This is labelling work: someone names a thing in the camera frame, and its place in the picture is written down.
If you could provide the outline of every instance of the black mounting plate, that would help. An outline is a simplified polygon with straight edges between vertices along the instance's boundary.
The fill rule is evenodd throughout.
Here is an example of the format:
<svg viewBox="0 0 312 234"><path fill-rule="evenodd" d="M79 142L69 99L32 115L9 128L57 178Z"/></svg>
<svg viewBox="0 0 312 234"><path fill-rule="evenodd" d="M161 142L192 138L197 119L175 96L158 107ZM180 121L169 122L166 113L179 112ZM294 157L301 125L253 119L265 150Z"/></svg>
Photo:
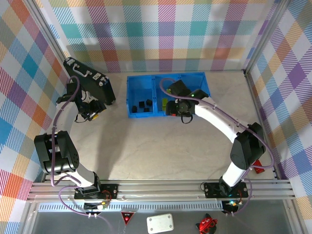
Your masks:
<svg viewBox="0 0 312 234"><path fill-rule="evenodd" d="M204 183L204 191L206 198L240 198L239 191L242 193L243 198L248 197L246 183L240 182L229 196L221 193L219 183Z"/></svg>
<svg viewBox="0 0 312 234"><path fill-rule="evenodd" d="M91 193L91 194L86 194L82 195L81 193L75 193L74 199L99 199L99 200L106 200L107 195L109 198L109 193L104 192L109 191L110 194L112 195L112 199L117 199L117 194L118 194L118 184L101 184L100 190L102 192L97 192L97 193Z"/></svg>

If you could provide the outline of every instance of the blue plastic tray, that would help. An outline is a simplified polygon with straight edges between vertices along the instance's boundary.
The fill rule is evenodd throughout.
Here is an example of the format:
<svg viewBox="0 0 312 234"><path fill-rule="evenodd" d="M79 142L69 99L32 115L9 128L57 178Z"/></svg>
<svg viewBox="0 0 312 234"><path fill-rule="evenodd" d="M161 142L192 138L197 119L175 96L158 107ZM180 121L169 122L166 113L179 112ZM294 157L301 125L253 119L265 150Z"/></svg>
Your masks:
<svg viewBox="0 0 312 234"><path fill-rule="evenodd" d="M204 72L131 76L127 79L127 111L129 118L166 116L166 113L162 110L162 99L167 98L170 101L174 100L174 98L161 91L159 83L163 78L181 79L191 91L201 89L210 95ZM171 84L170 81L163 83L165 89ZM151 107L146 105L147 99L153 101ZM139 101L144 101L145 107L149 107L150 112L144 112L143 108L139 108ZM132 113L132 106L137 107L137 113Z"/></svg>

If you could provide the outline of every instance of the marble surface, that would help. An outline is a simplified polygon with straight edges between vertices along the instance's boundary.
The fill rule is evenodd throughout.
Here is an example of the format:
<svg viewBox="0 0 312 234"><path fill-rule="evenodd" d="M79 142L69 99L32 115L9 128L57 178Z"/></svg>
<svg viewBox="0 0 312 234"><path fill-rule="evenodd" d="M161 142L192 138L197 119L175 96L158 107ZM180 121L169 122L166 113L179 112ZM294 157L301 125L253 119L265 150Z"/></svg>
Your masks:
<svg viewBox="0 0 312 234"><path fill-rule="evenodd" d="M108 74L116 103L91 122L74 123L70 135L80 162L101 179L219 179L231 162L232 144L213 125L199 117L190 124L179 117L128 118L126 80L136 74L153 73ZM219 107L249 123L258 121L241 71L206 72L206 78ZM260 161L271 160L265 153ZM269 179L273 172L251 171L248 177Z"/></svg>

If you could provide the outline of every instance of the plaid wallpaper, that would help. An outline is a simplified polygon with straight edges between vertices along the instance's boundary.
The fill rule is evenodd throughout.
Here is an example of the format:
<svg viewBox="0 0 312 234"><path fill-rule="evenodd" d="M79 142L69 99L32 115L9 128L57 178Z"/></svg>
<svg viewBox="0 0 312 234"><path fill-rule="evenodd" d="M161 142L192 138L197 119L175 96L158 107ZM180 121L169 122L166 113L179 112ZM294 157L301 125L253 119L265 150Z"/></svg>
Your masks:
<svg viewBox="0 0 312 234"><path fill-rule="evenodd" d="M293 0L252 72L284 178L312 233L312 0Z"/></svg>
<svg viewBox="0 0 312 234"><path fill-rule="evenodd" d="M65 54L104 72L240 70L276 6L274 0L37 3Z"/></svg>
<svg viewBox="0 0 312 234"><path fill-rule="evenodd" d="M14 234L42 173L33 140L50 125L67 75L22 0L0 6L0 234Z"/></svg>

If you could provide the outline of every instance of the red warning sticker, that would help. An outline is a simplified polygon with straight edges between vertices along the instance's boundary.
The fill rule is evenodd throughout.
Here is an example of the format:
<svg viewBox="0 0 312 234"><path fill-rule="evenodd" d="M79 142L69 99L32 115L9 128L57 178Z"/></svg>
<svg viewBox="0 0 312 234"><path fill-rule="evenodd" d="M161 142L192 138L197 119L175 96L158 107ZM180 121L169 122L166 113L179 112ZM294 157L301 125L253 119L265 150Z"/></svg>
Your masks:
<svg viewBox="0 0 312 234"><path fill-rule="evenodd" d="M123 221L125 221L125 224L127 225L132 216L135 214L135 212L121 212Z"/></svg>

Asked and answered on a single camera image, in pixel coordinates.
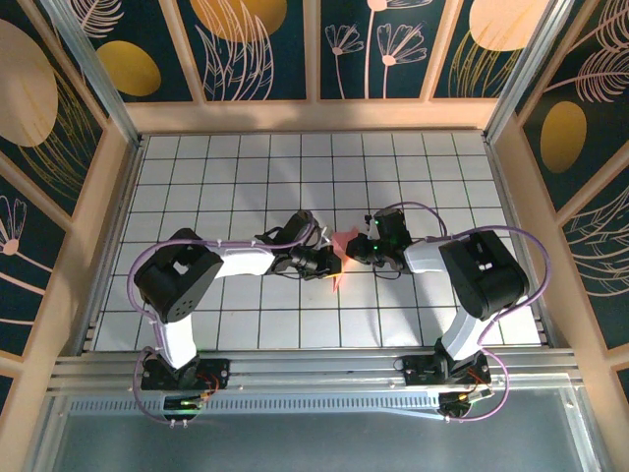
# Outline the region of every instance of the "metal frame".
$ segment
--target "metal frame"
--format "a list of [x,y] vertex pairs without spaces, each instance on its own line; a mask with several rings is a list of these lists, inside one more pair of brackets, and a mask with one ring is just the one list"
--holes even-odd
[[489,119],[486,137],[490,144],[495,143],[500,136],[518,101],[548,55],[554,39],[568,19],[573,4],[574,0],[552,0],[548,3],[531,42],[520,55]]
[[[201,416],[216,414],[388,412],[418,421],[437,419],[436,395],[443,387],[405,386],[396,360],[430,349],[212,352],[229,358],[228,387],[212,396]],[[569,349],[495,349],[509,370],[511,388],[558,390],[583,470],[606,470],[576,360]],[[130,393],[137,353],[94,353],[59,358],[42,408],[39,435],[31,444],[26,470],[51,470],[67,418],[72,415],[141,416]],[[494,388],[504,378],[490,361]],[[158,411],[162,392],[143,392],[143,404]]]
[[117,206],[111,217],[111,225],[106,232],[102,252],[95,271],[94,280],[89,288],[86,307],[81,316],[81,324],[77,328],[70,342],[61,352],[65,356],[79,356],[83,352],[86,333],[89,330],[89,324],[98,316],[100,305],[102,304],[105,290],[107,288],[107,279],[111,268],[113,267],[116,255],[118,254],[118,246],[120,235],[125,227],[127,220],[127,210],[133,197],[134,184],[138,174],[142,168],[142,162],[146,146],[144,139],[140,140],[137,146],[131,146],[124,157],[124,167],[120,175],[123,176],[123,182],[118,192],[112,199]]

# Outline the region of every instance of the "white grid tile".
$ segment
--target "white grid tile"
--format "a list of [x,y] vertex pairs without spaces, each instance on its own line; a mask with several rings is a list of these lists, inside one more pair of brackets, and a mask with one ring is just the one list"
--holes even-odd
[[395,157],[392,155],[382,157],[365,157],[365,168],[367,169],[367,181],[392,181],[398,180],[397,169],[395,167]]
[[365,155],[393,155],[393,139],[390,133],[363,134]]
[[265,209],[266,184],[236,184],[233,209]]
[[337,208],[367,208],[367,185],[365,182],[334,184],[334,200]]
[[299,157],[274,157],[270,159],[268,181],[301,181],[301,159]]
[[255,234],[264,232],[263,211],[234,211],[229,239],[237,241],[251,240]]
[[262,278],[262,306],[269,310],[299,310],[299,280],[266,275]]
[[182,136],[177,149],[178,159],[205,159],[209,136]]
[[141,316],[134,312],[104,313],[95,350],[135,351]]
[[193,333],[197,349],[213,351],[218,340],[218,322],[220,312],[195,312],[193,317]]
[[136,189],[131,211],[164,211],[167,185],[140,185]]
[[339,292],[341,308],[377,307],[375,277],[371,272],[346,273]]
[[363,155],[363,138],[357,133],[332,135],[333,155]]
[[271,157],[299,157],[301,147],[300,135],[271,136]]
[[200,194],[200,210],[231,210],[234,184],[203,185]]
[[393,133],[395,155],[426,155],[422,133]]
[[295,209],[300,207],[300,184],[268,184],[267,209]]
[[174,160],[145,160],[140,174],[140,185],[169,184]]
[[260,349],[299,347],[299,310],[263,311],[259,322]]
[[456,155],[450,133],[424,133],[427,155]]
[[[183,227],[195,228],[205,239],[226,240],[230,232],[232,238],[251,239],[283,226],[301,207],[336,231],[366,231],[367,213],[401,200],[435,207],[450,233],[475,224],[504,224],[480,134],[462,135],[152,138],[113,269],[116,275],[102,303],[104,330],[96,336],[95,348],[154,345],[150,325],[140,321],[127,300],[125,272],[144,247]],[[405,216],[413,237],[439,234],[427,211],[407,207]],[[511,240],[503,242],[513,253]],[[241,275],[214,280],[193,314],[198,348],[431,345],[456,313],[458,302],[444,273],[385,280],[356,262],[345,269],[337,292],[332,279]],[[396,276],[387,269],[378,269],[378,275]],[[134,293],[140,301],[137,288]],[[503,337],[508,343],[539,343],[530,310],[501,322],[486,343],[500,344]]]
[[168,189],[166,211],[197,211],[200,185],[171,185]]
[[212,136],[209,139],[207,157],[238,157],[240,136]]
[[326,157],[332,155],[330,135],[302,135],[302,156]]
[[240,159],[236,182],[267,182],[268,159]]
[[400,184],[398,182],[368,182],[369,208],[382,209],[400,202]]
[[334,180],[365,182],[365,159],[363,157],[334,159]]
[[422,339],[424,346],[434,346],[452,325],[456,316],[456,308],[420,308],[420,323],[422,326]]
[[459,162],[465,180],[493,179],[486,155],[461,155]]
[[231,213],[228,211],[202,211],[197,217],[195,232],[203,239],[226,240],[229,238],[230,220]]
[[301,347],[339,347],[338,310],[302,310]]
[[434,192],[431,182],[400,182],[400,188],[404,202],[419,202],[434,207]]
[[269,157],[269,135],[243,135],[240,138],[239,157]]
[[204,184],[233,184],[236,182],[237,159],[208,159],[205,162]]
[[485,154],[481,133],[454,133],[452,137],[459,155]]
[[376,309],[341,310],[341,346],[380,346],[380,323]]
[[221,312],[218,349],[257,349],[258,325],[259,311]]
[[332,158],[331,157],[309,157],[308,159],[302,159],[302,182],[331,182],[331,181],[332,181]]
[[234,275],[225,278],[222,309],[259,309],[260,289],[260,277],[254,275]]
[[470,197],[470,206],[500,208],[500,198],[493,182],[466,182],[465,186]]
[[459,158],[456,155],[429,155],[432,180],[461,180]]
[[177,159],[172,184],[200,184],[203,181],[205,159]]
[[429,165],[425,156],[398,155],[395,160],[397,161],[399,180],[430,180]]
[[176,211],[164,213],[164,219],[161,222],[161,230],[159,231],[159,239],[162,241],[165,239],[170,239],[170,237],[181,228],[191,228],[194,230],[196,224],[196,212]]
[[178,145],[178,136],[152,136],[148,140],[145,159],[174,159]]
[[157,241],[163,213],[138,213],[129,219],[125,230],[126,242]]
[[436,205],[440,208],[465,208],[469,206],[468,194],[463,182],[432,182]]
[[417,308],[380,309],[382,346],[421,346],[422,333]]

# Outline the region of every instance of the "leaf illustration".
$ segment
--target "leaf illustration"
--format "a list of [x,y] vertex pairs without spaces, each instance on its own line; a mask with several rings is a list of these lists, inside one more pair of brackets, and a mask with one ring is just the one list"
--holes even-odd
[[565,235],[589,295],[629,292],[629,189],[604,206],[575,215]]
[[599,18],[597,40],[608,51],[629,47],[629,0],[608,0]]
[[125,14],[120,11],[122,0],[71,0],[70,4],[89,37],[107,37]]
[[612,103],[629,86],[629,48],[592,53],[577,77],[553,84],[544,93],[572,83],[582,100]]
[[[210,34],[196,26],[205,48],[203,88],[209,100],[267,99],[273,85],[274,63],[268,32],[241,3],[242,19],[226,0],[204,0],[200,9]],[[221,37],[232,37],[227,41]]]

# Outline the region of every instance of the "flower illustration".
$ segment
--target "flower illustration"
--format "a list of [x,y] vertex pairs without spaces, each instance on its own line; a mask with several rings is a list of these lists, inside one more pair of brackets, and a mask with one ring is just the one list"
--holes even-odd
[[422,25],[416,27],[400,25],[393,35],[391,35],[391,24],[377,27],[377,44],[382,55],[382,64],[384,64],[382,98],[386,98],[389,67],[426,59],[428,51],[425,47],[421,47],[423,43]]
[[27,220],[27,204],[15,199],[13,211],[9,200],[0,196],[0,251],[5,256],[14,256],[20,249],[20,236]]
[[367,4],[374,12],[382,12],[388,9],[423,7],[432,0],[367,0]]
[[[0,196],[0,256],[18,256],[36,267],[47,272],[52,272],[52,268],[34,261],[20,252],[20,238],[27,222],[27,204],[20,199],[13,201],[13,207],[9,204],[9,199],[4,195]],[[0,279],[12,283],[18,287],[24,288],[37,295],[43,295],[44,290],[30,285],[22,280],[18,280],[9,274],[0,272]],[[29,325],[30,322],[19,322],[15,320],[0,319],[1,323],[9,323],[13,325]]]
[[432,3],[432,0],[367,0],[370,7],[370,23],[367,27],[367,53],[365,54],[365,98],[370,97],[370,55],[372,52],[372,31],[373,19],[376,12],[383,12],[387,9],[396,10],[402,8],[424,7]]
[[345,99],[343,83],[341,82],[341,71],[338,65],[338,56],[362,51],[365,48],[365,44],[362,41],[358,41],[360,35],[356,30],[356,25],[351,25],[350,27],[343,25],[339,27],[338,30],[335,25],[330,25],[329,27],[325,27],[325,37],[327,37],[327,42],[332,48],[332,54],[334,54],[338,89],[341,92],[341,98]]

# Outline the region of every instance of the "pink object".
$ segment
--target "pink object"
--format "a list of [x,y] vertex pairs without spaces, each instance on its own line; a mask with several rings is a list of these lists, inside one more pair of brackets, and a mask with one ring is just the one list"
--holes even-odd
........
=== How to complete this task ===
Go line by line through the material above and return each one that includes "pink".

=== Written answer ===
# Outline the region of every instance of the "pink object".
--target "pink object"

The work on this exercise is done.